Los hijos y nietos del recientemente fallecido general retirado Humberto Ortega Saavedra pidieron públicamente, en una nota de prensa, “respeto a la privacidad y al luto” que están viviendo por el fallecimiento de su padre y abuelo.
Como es conocido, el excomandante de la Revolución sandinista, fundador y excomandante en jefe del Ejército Popular Sandinista (EPS), del que fue retirado por el gobierno de doña Violeta Barrios de Chamorro en 1995, murió al amanecer del lunes 30 de septiembre en el Hospital Militar, según informaron las autoridades de dicho centro hospitalario y del Gobierno.
La petición de los familiares más cercanos de Humberto Ortega es comprensible. Pero no se puede guardar silencio ante la muerte de Humberto Ortega porque no era una persona común y corriente. Él era un personaje público con una trayectoria política muy controversial, acusado o señalado por distintos sectores democráticos e innumerables personas de haber cometido graves crímenes en contra de la población, que debido a su muerte, sin que antes se haya podido hacer justicia, quedaron impunes.

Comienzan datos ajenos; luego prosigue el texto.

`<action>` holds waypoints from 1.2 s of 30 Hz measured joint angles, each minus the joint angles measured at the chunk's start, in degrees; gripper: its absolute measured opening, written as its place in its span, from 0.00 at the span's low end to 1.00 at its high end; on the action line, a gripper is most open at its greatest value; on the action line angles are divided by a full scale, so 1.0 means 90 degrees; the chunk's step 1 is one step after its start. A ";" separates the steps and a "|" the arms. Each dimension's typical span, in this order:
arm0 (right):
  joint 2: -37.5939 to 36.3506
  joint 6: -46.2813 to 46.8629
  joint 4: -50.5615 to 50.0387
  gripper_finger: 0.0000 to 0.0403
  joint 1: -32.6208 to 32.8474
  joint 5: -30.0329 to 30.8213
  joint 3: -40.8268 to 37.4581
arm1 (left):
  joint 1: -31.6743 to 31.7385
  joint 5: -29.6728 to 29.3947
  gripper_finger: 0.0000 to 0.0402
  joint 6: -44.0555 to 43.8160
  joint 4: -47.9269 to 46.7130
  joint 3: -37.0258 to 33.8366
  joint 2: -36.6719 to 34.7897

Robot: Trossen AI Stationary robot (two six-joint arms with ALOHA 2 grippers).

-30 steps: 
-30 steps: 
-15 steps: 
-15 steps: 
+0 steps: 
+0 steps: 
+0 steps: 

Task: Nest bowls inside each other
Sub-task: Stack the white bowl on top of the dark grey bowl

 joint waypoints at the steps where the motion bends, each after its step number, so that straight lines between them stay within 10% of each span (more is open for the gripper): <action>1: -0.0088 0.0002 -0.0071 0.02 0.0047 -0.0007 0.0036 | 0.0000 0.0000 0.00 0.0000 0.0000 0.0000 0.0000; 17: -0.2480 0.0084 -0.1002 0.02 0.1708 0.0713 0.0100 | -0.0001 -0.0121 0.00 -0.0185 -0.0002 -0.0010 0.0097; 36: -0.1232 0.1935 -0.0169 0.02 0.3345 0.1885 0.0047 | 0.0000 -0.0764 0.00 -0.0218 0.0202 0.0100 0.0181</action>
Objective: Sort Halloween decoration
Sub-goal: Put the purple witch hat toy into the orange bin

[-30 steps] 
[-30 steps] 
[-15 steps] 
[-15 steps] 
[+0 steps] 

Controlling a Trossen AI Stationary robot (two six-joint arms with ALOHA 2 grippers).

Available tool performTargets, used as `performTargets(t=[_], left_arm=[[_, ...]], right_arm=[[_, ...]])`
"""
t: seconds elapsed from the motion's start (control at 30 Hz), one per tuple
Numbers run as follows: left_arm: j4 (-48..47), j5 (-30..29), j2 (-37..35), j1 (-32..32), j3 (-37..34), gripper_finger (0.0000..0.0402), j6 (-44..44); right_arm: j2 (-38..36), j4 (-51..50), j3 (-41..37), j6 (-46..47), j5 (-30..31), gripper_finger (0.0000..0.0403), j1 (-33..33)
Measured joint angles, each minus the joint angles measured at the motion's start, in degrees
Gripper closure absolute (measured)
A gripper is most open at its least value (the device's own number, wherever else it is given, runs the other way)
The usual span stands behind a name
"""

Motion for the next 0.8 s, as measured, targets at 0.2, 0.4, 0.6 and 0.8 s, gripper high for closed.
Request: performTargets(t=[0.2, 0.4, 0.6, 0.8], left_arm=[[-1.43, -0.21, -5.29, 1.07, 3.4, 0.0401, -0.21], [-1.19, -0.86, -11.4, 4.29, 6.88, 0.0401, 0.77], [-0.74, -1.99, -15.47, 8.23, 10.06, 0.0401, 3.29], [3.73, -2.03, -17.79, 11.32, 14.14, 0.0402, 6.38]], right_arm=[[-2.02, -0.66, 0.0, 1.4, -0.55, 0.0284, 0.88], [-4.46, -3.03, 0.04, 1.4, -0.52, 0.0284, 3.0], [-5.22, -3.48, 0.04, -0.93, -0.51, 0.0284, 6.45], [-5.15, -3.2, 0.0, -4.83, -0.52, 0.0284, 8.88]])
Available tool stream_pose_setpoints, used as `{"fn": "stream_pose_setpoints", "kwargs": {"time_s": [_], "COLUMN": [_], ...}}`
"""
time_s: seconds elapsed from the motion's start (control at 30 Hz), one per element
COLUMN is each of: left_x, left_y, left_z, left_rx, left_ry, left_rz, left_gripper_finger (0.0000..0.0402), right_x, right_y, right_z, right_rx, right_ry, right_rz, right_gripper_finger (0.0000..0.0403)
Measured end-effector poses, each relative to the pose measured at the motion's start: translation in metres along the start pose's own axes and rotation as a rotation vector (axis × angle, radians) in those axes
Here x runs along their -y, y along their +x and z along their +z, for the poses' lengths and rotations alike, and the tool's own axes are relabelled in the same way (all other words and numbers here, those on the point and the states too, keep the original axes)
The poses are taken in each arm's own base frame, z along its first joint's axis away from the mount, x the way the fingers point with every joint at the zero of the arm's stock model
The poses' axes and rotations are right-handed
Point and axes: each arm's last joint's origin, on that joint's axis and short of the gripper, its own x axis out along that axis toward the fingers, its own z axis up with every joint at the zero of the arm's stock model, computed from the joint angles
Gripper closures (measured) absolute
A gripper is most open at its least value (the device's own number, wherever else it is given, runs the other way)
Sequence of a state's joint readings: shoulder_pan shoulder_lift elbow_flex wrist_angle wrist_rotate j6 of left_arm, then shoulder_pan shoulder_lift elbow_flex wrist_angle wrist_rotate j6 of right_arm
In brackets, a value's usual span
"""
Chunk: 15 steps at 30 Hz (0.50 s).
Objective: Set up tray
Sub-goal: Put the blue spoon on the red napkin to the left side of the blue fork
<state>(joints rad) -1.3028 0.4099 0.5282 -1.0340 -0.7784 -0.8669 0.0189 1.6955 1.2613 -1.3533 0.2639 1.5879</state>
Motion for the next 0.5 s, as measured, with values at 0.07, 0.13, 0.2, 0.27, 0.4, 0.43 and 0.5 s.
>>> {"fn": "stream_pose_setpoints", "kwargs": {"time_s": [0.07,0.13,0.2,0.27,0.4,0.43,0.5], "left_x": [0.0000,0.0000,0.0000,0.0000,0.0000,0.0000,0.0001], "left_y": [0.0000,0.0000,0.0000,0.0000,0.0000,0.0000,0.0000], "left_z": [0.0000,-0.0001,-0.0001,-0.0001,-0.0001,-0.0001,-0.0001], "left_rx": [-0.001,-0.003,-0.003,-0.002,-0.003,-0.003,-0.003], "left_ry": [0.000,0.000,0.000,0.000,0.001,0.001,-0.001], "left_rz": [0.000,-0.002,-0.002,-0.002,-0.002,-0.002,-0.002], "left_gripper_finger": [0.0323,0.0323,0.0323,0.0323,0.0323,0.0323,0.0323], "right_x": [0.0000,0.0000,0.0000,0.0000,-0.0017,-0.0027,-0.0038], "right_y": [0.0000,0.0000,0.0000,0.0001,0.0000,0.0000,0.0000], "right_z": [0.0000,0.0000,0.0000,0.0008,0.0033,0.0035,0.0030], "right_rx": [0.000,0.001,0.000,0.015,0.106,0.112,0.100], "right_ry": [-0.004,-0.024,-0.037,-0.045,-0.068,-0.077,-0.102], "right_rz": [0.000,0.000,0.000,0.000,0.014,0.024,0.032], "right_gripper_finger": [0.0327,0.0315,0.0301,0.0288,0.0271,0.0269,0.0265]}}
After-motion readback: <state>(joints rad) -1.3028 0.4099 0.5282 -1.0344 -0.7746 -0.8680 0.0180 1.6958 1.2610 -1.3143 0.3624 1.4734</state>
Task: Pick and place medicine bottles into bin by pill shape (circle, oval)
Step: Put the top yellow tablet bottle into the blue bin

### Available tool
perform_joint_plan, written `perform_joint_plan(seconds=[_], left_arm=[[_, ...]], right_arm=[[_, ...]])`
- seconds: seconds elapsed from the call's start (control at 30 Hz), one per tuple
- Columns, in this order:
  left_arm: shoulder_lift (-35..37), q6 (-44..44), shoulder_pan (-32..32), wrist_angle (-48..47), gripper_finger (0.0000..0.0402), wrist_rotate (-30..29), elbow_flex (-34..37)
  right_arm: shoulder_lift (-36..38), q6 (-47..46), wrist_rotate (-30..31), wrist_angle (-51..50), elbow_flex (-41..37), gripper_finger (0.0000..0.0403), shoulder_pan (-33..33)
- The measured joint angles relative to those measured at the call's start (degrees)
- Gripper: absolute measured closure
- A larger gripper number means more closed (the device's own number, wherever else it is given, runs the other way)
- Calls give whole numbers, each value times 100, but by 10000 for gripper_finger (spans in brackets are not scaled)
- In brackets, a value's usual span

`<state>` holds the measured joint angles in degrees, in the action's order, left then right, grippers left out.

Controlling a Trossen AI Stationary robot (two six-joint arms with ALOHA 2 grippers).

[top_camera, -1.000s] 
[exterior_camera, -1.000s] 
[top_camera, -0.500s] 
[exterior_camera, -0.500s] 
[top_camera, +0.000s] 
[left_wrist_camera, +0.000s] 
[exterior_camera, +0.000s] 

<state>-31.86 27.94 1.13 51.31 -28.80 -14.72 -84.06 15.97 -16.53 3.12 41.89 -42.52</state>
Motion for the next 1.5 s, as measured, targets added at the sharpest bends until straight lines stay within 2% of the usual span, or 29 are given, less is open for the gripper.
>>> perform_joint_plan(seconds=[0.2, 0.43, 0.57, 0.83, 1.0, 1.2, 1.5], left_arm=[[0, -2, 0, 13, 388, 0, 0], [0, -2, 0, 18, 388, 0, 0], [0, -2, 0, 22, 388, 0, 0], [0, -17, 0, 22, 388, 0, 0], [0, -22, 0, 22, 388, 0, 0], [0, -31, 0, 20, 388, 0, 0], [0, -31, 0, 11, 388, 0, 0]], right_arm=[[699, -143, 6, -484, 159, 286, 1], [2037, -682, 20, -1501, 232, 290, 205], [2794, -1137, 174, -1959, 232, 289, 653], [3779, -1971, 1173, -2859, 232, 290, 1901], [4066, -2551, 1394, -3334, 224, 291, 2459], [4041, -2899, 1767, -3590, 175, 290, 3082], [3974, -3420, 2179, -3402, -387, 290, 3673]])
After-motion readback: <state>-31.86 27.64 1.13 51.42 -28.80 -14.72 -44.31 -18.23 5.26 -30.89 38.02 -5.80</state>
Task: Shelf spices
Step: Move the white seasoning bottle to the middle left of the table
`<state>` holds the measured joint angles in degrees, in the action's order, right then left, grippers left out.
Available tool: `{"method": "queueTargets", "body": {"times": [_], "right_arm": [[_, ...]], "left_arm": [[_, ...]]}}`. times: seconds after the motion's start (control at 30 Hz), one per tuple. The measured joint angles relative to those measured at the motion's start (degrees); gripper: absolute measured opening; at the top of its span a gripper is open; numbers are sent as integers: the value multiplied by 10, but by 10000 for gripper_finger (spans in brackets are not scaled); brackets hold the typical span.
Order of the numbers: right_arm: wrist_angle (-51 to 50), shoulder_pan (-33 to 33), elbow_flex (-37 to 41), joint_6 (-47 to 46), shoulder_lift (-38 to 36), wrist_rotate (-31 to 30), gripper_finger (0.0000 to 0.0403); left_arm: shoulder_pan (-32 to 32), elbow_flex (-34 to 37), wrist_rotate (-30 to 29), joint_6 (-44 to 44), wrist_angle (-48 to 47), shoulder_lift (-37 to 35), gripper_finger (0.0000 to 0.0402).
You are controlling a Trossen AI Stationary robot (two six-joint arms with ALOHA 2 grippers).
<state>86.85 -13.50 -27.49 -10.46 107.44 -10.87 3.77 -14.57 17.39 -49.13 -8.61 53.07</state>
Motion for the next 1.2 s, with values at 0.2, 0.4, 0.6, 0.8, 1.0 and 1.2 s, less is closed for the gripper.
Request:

En estos días, desde que se informó sobre la muerte de Humberto Ortega los medios de comunicación opositores y las redes sociales han abundado en datos sobre los múltiples atropellos del excomandante sandinista al pueblo nicaragüense, comenzando con la desviación de la revolución democrática de 1979 que estalló como una protesta nacional por el asesinato de Pedro Joaquín Chamorro Cardenal, pero fue derivada a la imposición de una dictadura de corte totalitario.
En particular Humberto Ortega Saavedra fue culpable personal y directo de haber llevado el país a una sangrienta guerra civil entre nicaragüenses, durante la cual impuso el Servicio Militar obligatorio, cínicamente llamado “Patriótico”, por el cual decenas de miles de jóvenes fueron condenado a morir, o a quedar mutilados y en todo caso a arruinar sus vidas para siempre.
Ciertamente, Humberto Ortega no fue alguien más en Nicaragua, sino un individuo que pasó a formar parte de la historia nacional por sus propios deméritos, casi todos de los más nefastos.
Se conoce muy bien que algunas personas entran a la historia por las acciones de gran relevancia, positiva o negativa, que realizaron a lo largo de sus vidas o en alguna etapa determinada. Nelson Mandela y Mahatma Gandhi, en el mundo, y en Nicaragua José Dolores Estrada y Pedro Joaquín Chamorro Cardenal, son personajes históricos debido a su lucha ejemplar y épica por la libertad y los derechos humanos.
Pero, también personas siniestras como Adolfo Hitler y José Stalin entraron a la historia por los eventos inhumanos que promovieron y practicaron en sus países. Del mismo modo que por sus acciones infames también los exdictadores, como Somoza, son parte de la trágica historia nacional. Y entre los personajes nefastos ocupará siempre un lugar el general sandinista retirado Humberto Ortega Saavedra.
Pero bien, lo más importante en todo caso es aprender “de las cosas buenas y malas del pasado”, como dice Rodrigo Borja, para poder rectificar el presente y trabajar por una sociedad y un mundo mejor. Es decir, conocer la propia historia con el propósito de que no se repitan los hechos oprobiosos del pasado. Y ojalá que eso algún día pueda ser posible en Nicaragua.